Without any of its pictures, the listing below should be output exactly.
+--
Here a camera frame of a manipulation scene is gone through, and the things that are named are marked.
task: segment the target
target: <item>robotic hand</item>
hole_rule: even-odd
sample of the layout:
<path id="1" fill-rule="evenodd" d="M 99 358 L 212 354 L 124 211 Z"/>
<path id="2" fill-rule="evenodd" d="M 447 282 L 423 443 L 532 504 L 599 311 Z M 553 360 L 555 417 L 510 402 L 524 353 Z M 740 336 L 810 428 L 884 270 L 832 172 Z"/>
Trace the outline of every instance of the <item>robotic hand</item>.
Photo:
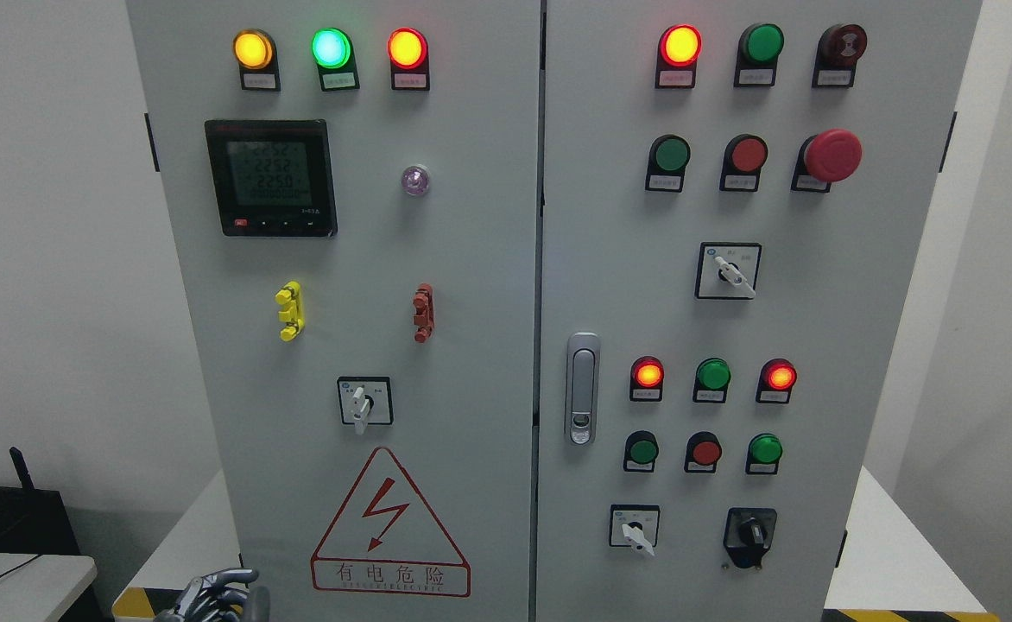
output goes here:
<path id="1" fill-rule="evenodd" d="M 268 588 L 246 592 L 229 587 L 256 582 L 258 575 L 247 567 L 228 567 L 195 576 L 172 609 L 160 612 L 154 622 L 268 622 Z M 243 608 L 240 617 L 233 606 Z"/>

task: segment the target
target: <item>green push button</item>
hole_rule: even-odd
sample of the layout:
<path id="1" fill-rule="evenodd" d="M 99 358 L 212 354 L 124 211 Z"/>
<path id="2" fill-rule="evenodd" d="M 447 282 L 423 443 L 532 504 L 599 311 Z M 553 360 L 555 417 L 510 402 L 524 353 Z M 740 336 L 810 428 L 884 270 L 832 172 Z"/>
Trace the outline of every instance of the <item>green push button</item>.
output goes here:
<path id="1" fill-rule="evenodd" d="M 777 463 L 782 457 L 782 442 L 774 434 L 760 434 L 752 438 L 751 445 L 748 446 L 748 453 L 751 453 L 751 460 L 756 463 L 771 465 Z"/>
<path id="2" fill-rule="evenodd" d="M 691 150 L 679 139 L 667 139 L 656 148 L 656 166 L 660 169 L 668 172 L 683 169 L 689 161 L 691 161 Z"/>
<path id="3" fill-rule="evenodd" d="M 659 453 L 660 448 L 656 447 L 656 443 L 652 441 L 637 441 L 632 443 L 632 447 L 628 448 L 628 458 L 640 465 L 656 461 L 656 456 Z"/>
<path id="4" fill-rule="evenodd" d="M 782 53 L 782 28 L 772 23 L 758 23 L 748 27 L 742 37 L 744 58 L 752 63 L 767 64 Z"/>
<path id="5" fill-rule="evenodd" d="M 706 358 L 698 366 L 698 382 L 709 390 L 725 388 L 732 377 L 728 363 L 720 358 Z"/>

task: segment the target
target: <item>digital power meter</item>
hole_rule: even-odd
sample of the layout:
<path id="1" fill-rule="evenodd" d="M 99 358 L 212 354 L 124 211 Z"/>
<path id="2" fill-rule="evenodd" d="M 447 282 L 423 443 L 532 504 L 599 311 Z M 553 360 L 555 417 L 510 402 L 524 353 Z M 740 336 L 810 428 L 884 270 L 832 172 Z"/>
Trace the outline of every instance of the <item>digital power meter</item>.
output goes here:
<path id="1" fill-rule="evenodd" d="M 337 233 L 325 121 L 215 119 L 204 126 L 223 234 Z"/>

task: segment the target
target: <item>electrical control cabinet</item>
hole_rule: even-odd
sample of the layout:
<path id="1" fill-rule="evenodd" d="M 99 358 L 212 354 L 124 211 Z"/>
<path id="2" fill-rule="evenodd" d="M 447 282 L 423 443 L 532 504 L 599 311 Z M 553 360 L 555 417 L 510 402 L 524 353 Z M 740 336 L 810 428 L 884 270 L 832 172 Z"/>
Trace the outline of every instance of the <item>electrical control cabinet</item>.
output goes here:
<path id="1" fill-rule="evenodd" d="M 821 617 L 980 0 L 128 7 L 273 618 Z"/>
<path id="2" fill-rule="evenodd" d="M 540 3 L 128 8 L 273 619 L 528 618 Z"/>
<path id="3" fill-rule="evenodd" d="M 538 622 L 821 617 L 979 8 L 549 0 Z"/>

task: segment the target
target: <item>red triangle warning sign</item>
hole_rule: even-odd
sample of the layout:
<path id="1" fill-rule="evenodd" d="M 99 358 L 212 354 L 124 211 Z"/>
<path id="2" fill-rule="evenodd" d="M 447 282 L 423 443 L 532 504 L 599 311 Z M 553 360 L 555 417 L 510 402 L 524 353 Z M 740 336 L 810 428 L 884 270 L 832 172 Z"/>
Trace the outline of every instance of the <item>red triangle warning sign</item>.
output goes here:
<path id="1" fill-rule="evenodd" d="M 376 447 L 310 558 L 316 590 L 468 598 L 472 567 L 395 453 Z"/>

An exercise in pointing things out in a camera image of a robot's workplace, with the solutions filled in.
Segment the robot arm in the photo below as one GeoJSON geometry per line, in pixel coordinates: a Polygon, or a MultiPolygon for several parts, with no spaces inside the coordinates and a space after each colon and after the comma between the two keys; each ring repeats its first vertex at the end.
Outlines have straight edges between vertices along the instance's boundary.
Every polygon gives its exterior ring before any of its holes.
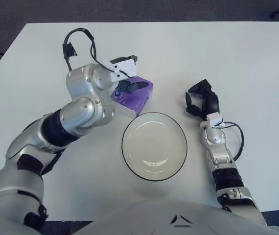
+--
### Task solution
Here a camera frame of a manipulation scene is gone through, and the things that are named are marked.
task: segment the target
target: <item>robotic hand</item>
hole_rule: even-odd
sample of the layout:
<path id="1" fill-rule="evenodd" d="M 99 358 L 212 354 L 124 211 Z"/>
<path id="2" fill-rule="evenodd" d="M 447 282 L 423 443 L 532 504 L 599 311 Z M 553 360 L 555 417 L 510 402 L 524 353 Z M 740 336 L 810 428 L 884 270 L 832 172 Z"/>
Trace the outline of every instance of the <item>robotic hand</item>.
Photo:
output goes here:
<path id="1" fill-rule="evenodd" d="M 268 588 L 246 592 L 229 587 L 256 582 L 258 575 L 247 567 L 228 567 L 195 576 L 172 609 L 160 612 L 154 622 L 268 622 Z M 243 608 L 240 617 L 233 606 Z"/>

task: segment the target
target: <item>green push button</item>
hole_rule: even-odd
sample of the layout:
<path id="1" fill-rule="evenodd" d="M 99 358 L 212 354 L 124 211 Z"/>
<path id="2" fill-rule="evenodd" d="M 447 282 L 423 443 L 532 504 L 599 311 Z M 553 360 L 555 417 L 510 402 L 524 353 Z M 740 336 L 810 428 L 884 270 L 832 172 Z"/>
Trace the outline of every instance of the <item>green push button</item>.
output goes here:
<path id="1" fill-rule="evenodd" d="M 777 463 L 782 457 L 782 442 L 774 434 L 760 434 L 752 438 L 751 445 L 748 446 L 748 453 L 751 453 L 751 460 L 756 463 L 771 465 Z"/>
<path id="2" fill-rule="evenodd" d="M 691 150 L 679 139 L 667 139 L 656 148 L 656 166 L 660 169 L 668 172 L 683 169 L 689 161 L 691 161 Z"/>
<path id="3" fill-rule="evenodd" d="M 659 453 L 660 448 L 656 447 L 656 443 L 652 441 L 637 441 L 632 443 L 632 447 L 628 448 L 628 458 L 640 465 L 656 461 L 656 456 Z"/>
<path id="4" fill-rule="evenodd" d="M 782 53 L 782 28 L 772 23 L 758 23 L 748 27 L 742 37 L 744 58 L 752 63 L 767 64 Z"/>
<path id="5" fill-rule="evenodd" d="M 706 358 L 698 366 L 698 382 L 709 390 L 725 388 L 732 377 L 728 363 L 720 358 Z"/>

task: segment the target
target: <item>digital power meter</item>
hole_rule: even-odd
sample of the layout:
<path id="1" fill-rule="evenodd" d="M 99 358 L 212 354 L 124 211 Z"/>
<path id="2" fill-rule="evenodd" d="M 447 282 L 423 443 L 532 504 L 599 311 Z M 553 360 L 555 417 L 510 402 L 524 353 Z M 740 336 L 810 428 L 884 270 L 832 172 Z"/>
Trace the outline of every instance of the <item>digital power meter</item>.
output goes here:
<path id="1" fill-rule="evenodd" d="M 337 233 L 325 121 L 215 119 L 204 126 L 223 234 Z"/>

task: segment the target
target: <item>electrical control cabinet</item>
hole_rule: even-odd
sample of the layout:
<path id="1" fill-rule="evenodd" d="M 99 358 L 212 354 L 124 211 Z"/>
<path id="2" fill-rule="evenodd" d="M 447 282 L 423 443 L 532 504 L 599 311 Z M 553 360 L 555 417 L 510 402 L 524 353 Z M 740 336 L 810 428 L 884 270 L 832 172 Z"/>
Trace the outline of every instance of the <item>electrical control cabinet</item>.
output goes here:
<path id="1" fill-rule="evenodd" d="M 821 617 L 980 0 L 128 7 L 273 618 Z"/>
<path id="2" fill-rule="evenodd" d="M 540 3 L 128 8 L 273 619 L 528 618 Z"/>
<path id="3" fill-rule="evenodd" d="M 538 622 L 821 617 L 979 8 L 549 0 Z"/>

task: segment the target
target: <item>red triangle warning sign</item>
hole_rule: even-odd
sample of the layout:
<path id="1" fill-rule="evenodd" d="M 99 358 L 212 354 L 124 211 Z"/>
<path id="2" fill-rule="evenodd" d="M 447 282 L 423 443 L 532 504 L 599 311 Z M 553 360 L 555 417 L 510 402 L 524 353 Z M 740 336 L 810 428 L 884 270 L 832 172 Z"/>
Trace the outline of every instance of the <item>red triangle warning sign</item>.
output goes here:
<path id="1" fill-rule="evenodd" d="M 376 447 L 310 558 L 316 590 L 468 598 L 472 567 L 395 453 Z"/>

An exercise in pointing things out in a camera image of a robot's workplace, with the solutions filled in.
Segment the robot arm in the photo below as one GeoJSON geometry per line, in pixel coordinates: a Polygon, or a MultiPolygon for several parts, with no spaces inside the coordinates and a space after each colon and after the comma between the two keys; each ring repeats its first vertex at the end.
Outlines have straight edges between vertices along the instance's boundary.
Every polygon gives its exterior ring before any of its holes.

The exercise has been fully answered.